Leprosy Cures and Patients’ Expectations

by Dr. Raul Necochea & Dr. Adam Gilbertson, Dept. of Social Medicine, UNC School of Medicine

Cure research has long raised and troubled the expectations of people afflicted by infectious diseases. Prior to the 1940s, Hansen’s disease (leprosy) was an incurable and severely stigmatizing disease. The Carville Leprosarium was established in 1894, just outside of Baton Rouge, LA, to confine and segregate these patients. In 1921, the US Public Health Service took over its administration and turned it into the only research and treatment facility for Hansen’s disease in the continental US. Since 1901, chaulmoogra oil and its derivatives had been the only available therapies, despite their general ineffectiveness. The same could be said about other treatments used, such

as diphtheria toxoid and heat therapy. For most of the people in Carville, the expectation was a long confinement that severed their ties to their communities of origin and forced the establishment of new social networks, while suffering from a self-limiting illness.

In 1941, Medical Officer in Charge Dr. Guy Faget introduced one more therapeutic: Promin, a sulfone manufactured by Parke Davis. Patients, as before, were eager to try the drug. Following a series of experiments, Carville clinicians managed to limit the drug’s toxicity and enhance its effectiveness. By 1948, chaulmoogra oil had been replaced with sulfone therapy, and scores of patients began to be discharged as “arrested cases”: those with negative bacteriological tests who were deemed unlikely to transmit the disease to others.

How did this cure milestone look from the perspective of patients? In June 2016, we traveled to Carville to find out. Now a State National Guard base, Carville still maintains the buildings where patients lived and, on occasion, it houses Hansen’s patients who travel to Baton Rouge to receive outpatient care. At the Carville archive we consulted clinical reports, daily life records, and correspondence between medical personnel, patients, and family members.
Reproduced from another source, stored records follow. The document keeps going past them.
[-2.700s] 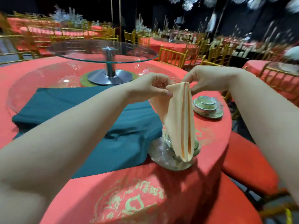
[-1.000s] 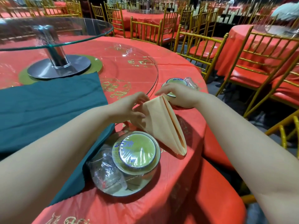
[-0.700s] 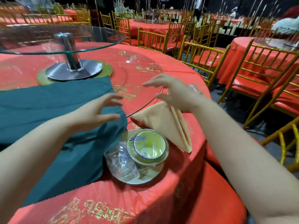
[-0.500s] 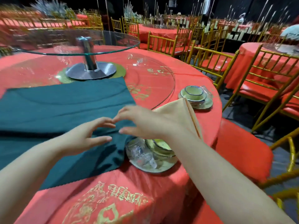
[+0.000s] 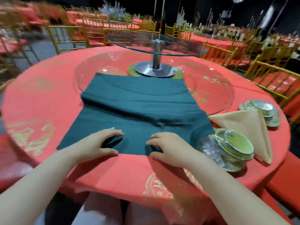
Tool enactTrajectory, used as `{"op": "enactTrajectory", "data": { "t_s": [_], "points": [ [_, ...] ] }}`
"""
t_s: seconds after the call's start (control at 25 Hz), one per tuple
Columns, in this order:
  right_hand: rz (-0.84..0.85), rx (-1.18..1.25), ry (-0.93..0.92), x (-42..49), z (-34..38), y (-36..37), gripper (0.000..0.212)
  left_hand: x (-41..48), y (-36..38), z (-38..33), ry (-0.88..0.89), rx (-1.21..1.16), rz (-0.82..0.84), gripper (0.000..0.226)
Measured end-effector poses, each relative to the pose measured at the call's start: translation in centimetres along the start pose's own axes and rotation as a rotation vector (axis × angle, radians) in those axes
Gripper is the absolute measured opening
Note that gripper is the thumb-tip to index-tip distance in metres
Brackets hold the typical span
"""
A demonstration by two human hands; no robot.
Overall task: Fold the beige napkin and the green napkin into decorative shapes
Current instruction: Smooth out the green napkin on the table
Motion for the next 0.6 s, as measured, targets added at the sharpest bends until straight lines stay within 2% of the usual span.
{"op": "enactTrajectory", "data": {
  "t_s": [0.12,0.28,0.48,0.6],
  "points": [
    [-0.01,0.179,0.02,1.2,4.1,1.2,0.042,-2.0,-0.9,1.7,-0.001,-0.001,0.003,0.073],
    [-0.037,0.307,0.082,3.6,7.5,2.8,0.04,-3.9,-3.0,3.8,-0.025,-0.07,-0.044,0.051],
    [-0.068,0.391,0.155,5.0,8.1,3.8,0.017,-4.8,-3.5,5.5,-0.063,-0.09,-0.166,0.046],
    [-0.072,0.389,0.16,4.9,8.4,4.0,0.015,-5.2,-3.5,5.7,-0.068,-0.09,-0.267,0.039]
  ]
}}
Point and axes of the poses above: each hand's wrist, its own x-axis towards the middle knuckle, its own y-axis out of the palm, z = x × y, the point moved 6 cm from there along x, towards the middle knuckle, and after that the axes turned 9 degrees about y, right-handed, at the moved point
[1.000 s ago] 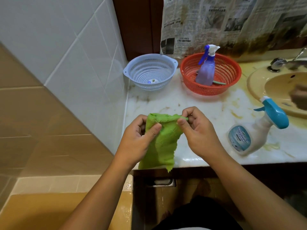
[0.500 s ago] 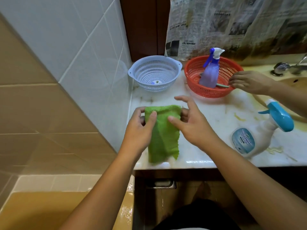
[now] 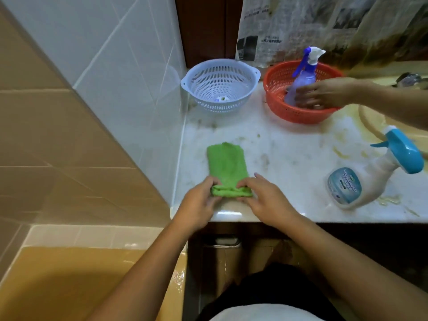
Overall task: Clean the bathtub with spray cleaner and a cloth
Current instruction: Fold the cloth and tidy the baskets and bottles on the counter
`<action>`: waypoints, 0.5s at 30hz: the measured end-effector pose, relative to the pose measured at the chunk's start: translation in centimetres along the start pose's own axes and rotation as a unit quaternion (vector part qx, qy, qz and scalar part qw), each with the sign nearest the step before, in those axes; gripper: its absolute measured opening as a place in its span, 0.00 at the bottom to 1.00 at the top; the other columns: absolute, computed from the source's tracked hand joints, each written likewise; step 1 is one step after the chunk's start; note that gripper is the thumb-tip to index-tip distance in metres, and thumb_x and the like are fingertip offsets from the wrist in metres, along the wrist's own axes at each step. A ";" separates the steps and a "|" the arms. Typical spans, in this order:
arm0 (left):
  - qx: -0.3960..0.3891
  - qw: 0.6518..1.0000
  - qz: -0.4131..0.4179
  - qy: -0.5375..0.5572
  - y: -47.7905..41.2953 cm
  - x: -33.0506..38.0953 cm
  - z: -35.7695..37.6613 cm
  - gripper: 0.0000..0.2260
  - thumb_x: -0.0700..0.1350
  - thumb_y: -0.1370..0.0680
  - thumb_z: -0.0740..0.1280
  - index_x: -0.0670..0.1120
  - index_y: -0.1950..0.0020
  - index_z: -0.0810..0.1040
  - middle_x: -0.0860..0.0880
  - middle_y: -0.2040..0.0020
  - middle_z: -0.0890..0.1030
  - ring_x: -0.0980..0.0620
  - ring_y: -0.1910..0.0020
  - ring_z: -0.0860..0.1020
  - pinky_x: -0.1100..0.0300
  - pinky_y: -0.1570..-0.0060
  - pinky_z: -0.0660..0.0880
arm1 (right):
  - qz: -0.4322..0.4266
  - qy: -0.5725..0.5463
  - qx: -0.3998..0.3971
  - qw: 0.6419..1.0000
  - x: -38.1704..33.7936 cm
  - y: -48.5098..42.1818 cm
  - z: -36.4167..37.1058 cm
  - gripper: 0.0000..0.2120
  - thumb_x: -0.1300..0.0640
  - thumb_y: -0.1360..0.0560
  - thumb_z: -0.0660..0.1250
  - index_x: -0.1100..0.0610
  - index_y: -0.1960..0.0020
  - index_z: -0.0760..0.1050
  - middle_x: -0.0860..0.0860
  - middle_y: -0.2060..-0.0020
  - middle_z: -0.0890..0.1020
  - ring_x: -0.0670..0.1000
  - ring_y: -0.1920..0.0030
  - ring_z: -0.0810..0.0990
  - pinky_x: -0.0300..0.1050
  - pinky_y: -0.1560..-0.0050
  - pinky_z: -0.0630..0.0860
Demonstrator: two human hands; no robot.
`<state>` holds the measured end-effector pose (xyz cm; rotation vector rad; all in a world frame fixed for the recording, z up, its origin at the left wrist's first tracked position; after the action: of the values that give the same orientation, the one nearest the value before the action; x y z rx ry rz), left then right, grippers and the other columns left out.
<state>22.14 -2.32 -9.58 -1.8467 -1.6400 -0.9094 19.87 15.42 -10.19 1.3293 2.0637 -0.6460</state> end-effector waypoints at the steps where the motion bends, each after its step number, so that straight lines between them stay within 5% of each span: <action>1: -0.011 1.000 0.007 -0.017 0.7 -1.1 1.1 0.11 0.39 0.21 0.70 0.47 0.39 0.76 0.50 0.47 0.80 0.45 0.46 0.79 0.66 0.53 0.69 | 0.008 -0.005 -0.022 1.000 0.6 1.0 1.2 0.13 0.50 0.24 0.71 0.55 0.41 0.81 0.47 0.48 0.85 0.54 0.48 0.84 0.49 0.19 0.59; 4: -0.018 0.997 0.036 -0.062 2.2 -2.4 2.3 0.13 0.42 0.22 0.68 0.51 0.38 0.74 0.50 0.46 0.79 0.45 0.46 0.76 0.54 0.47 0.72 | 0.026 -0.023 -0.032 0.999 1.3 2.8 2.5 0.13 0.49 0.23 0.71 0.51 0.40 0.80 0.44 0.47 0.84 0.55 0.39 0.82 0.47 0.18 0.57; 7: -0.020 0.996 0.048 -0.070 3.3 -2.4 2.2 0.14 0.48 0.21 0.68 0.55 0.36 0.72 0.50 0.47 0.80 0.46 0.47 0.76 0.52 0.48 0.73 | 0.022 -0.026 -0.019 0.999 0.5 4.2 2.0 0.13 0.52 0.22 0.74 0.50 0.39 0.80 0.41 0.46 0.82 0.54 0.35 0.79 0.45 0.26 0.68; 11: -0.027 0.999 0.029 -0.024 4.5 -1.6 1.2 0.13 0.55 0.21 0.65 0.58 0.37 0.71 0.47 0.60 0.82 0.47 0.57 0.78 0.54 0.55 0.72 | 0.066 -0.077 0.004 0.995 0.0 5.0 0.8 0.11 0.50 0.24 0.76 0.44 0.42 0.81 0.39 0.51 0.84 0.44 0.50 0.82 0.44 0.44 0.78; 15: -0.004 0.997 -0.054 0.050 3.8 -1.6 0.6 0.11 0.53 0.17 0.66 0.55 0.35 0.74 0.49 0.55 0.83 0.49 0.57 0.81 0.52 0.52 0.78 | 0.123 -0.161 0.027 0.979 0.0 3.5 0.0 0.09 0.50 0.24 0.76 0.42 0.46 0.79 0.42 0.56 0.81 0.44 0.67 0.78 0.38 0.62 0.74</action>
<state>25.90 -3.47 -10.89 -1.7028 -1.6898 -1.0382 23.07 16.74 -10.50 1.3800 1.6047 -0.7546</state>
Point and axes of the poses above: each hand's wrist, its own y-axis away from the middle knuckle, its own z-axis out of the palm, x = y × z, the point moved 8 cm from there along -y, towards the middle knuckle
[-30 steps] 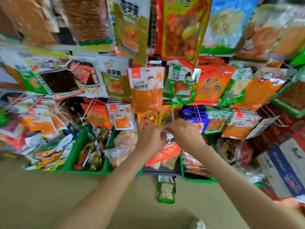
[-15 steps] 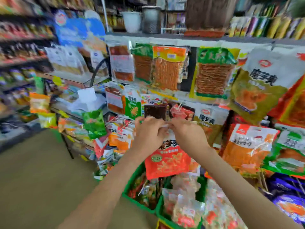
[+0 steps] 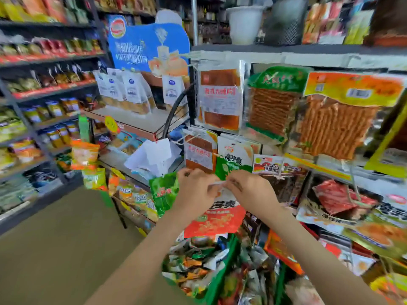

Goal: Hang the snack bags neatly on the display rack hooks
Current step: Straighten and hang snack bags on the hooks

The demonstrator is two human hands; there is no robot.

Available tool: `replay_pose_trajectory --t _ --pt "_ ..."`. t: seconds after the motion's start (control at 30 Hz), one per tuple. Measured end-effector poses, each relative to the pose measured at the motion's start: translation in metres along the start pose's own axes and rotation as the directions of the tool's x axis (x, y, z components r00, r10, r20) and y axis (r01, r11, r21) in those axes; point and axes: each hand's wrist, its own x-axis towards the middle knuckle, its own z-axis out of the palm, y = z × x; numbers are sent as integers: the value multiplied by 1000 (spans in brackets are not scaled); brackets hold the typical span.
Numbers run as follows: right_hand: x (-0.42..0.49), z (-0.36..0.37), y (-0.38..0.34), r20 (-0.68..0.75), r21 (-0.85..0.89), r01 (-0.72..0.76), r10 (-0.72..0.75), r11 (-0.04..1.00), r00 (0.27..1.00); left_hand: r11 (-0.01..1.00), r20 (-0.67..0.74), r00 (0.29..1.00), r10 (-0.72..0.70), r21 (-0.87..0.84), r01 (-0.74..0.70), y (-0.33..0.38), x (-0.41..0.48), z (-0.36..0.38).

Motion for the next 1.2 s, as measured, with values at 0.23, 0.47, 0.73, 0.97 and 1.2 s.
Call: replay_pose_trajectory --t 0.23,0.47,0.73,0.97,1.2 --pt "51 66 3 40 44 -232 230 972 972 986 138 977 164 -56 -157 -83 56 26" --pt "68 85 -1 17 111 -451 452 886 892 953 295 906 303 -123 -278 -115 100 44" --pt "23 72 27 -86 333 -736 796 590 599 894 298 844 446 -187 -406 -109 109 76" --pt "-20 51 108 -144 160 -867 880 473 453 898 307 845 437 -204 -390 -88 105 100" --pt "12 17 170 -6 36 -797 798 603 603 924 205 919 338 -260 -282 -71 109 111"
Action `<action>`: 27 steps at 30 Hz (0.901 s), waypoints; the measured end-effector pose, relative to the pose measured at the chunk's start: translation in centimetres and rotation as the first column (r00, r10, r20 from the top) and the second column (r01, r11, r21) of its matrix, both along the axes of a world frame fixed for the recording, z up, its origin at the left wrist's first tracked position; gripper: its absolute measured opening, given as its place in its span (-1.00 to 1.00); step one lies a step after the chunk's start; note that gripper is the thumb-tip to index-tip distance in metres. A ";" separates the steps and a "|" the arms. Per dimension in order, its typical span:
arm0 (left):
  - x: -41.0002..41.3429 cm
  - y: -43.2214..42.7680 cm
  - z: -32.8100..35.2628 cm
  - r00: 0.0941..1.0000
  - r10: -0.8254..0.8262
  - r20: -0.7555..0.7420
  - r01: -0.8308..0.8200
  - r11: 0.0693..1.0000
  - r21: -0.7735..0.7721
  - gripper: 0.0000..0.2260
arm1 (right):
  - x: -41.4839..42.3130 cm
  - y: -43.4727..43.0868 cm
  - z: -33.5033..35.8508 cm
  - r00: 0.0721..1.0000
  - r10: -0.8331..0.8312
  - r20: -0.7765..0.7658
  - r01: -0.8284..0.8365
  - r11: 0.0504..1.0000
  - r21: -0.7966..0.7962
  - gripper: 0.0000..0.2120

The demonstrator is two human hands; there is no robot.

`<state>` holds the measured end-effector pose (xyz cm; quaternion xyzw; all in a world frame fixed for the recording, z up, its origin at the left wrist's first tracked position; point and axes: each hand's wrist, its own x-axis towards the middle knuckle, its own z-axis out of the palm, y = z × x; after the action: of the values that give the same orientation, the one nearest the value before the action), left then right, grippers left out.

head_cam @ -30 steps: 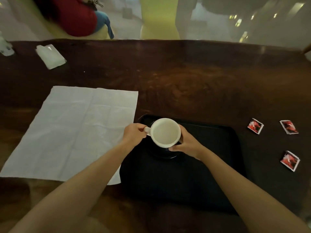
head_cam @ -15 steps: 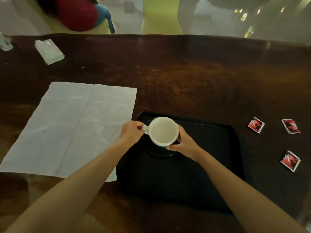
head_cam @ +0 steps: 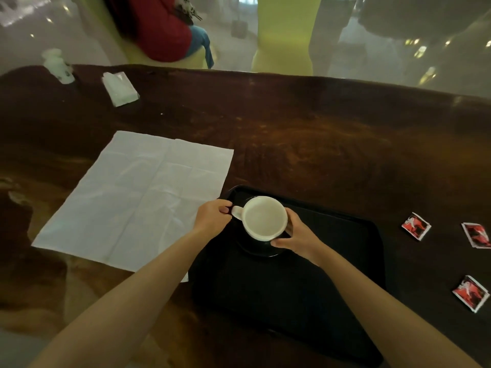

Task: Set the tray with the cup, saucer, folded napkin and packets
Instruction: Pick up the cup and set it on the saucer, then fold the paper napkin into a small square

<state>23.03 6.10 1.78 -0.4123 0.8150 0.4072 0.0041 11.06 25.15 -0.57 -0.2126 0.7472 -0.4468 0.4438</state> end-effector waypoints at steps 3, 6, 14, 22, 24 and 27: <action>1.6 -0.3 1.0 0.999 0.028 0.021 -0.030 0.998 0.057 -0.70 | -0.8 0.4 0.8 1.000 0.009 0.029 -0.011 0.996 0.086 -0.08; 3.1 -0.6 2.1 0.998 0.014 0.061 -0.021 0.993 0.119 -0.72 | -1.7 0.5 1.8 0.996 0.088 -0.004 -0.087 0.984 0.158 -0.15; 4.3 -0.3 4.8 0.984 -0.102 0.145 0.080 0.986 0.144 -0.72 | -3.6 -0.2 6.1 0.932 0.329 -0.149 -0.239 0.871 0.428 -0.14; 5.0 -2.0 5.5 0.956 -0.228 0.186 0.206 0.970 0.129 -0.69 | -1.6 -1.7 9.7 0.826 0.371 -0.424 -0.175 0.884 0.434 -0.27; 5.3 -2.5 5.2 0.944 -0.269 0.190 0.255 0.962 0.095 -0.68 | -0.1 -2.0 10.0 0.816 0.372 -0.443 -0.140 0.870 0.473 -0.28; 6.2 -3.7 4.7 0.915 -0.358 0.187 0.354 0.934 0.052 -0.72 | 2.6 -2.6 10.2 0.805 0.390 -0.448 -0.103 0.835 0.541 -0.34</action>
<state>29.27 2.36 6.46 -0.2946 0.8685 0.3647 0.1609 13.65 22.58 9.66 -0.3086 0.8939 -0.0995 0.3096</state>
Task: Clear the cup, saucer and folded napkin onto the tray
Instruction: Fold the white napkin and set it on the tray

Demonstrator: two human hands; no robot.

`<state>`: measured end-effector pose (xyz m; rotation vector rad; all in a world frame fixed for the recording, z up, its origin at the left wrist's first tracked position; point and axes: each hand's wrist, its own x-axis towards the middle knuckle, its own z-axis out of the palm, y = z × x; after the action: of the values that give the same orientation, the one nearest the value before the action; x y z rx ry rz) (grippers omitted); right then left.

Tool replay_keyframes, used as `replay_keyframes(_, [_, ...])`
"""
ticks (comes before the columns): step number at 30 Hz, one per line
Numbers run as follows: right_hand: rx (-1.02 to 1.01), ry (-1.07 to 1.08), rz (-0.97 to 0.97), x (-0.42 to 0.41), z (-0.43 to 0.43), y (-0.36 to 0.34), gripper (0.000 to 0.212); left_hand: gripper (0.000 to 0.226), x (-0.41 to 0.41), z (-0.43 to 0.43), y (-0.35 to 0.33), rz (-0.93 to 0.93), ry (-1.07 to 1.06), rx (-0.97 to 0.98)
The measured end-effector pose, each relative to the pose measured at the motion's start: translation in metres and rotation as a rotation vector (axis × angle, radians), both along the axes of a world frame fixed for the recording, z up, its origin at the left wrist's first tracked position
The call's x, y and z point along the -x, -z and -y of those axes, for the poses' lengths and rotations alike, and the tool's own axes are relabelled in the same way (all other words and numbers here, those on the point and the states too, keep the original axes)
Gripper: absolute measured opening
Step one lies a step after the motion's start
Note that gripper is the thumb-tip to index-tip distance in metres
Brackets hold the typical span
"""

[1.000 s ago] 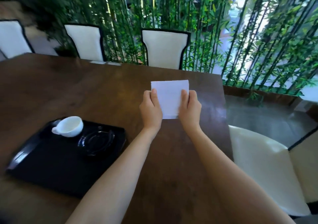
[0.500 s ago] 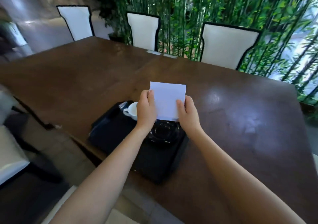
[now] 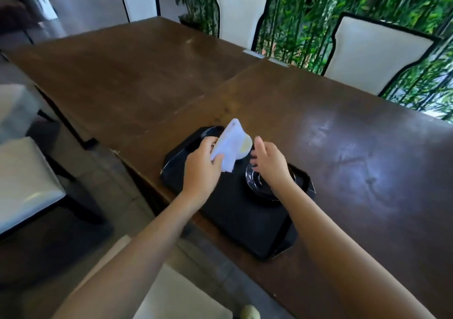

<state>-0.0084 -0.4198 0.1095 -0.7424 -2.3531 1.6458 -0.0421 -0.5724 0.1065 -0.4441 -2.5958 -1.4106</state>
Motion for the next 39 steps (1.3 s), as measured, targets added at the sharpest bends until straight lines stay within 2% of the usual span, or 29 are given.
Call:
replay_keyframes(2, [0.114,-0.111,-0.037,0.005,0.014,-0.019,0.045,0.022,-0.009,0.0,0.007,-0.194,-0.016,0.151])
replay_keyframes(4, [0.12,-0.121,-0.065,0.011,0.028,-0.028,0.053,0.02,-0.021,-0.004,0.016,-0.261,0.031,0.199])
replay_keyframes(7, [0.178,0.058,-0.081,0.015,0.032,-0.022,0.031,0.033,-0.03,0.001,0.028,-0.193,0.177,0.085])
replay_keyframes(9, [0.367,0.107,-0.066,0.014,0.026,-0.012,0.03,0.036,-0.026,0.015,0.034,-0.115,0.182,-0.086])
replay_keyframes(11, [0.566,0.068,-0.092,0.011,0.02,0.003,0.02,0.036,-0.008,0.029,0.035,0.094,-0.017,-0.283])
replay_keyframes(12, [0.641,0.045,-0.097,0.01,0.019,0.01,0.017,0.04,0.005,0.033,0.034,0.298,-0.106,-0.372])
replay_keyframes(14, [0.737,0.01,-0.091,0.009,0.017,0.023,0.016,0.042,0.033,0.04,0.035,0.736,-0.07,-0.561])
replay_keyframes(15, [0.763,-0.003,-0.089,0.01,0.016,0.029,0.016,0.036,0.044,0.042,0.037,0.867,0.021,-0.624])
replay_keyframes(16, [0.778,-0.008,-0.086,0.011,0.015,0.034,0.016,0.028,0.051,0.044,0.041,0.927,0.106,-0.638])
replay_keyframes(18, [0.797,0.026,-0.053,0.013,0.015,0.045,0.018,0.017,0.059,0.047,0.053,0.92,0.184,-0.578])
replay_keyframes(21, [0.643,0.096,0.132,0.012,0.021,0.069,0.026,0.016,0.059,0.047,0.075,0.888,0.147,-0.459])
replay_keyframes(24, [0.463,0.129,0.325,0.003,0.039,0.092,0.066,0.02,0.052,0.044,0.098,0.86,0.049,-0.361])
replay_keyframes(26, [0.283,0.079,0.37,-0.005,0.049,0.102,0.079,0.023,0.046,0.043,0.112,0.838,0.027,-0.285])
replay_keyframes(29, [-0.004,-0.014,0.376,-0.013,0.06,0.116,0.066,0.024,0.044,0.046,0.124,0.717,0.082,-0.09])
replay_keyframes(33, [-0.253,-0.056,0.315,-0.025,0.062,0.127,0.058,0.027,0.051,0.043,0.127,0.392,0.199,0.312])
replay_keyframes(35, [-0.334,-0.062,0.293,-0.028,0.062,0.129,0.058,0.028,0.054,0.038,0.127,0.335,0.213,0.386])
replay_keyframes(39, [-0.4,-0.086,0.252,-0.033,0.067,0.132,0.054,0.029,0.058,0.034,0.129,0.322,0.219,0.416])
Our research raises questions about what “curing” means to people on the receiving end of novel treatments. How did they approach Promin, considering the long history of ineffective therapeutics at Carville? How did they react to the early

realization that, despite its effectiveness, sulfone treatment was bound to be long and painful? Even after discharge as “arrested cases”,

how would former Carville residents cope with irreversible disabilities and disfigurement? How did they make sense of relapses? How did they re-establish the communal ties they severed under confinement? Patients’ perspectives on cure complement biomedical explanations of its significance.

The experiences of patients who underwent sulfone therapy for Hansen’s disease in the 1940s underscore three points about contemporary HIV/AIDS cure research: (1) patient activism to drive out stigma sustains interest in experimental volunteering, despite previous experiences with ineffective medical and folk remedies; (2) making sense of their response to treatment, patients challenge medical definitions of success against illness, using their own idiosyncratic experiences; and (3) positive identities and networks formed as sufferers of an illness may remain valuable to former patients long past the end of treatment. In coming months, we plan to use the data we collected at Carville to address these and other issues that are pertinent to current efforts to cure HIV, as well as the eventual discovery, and rollout, of a cure.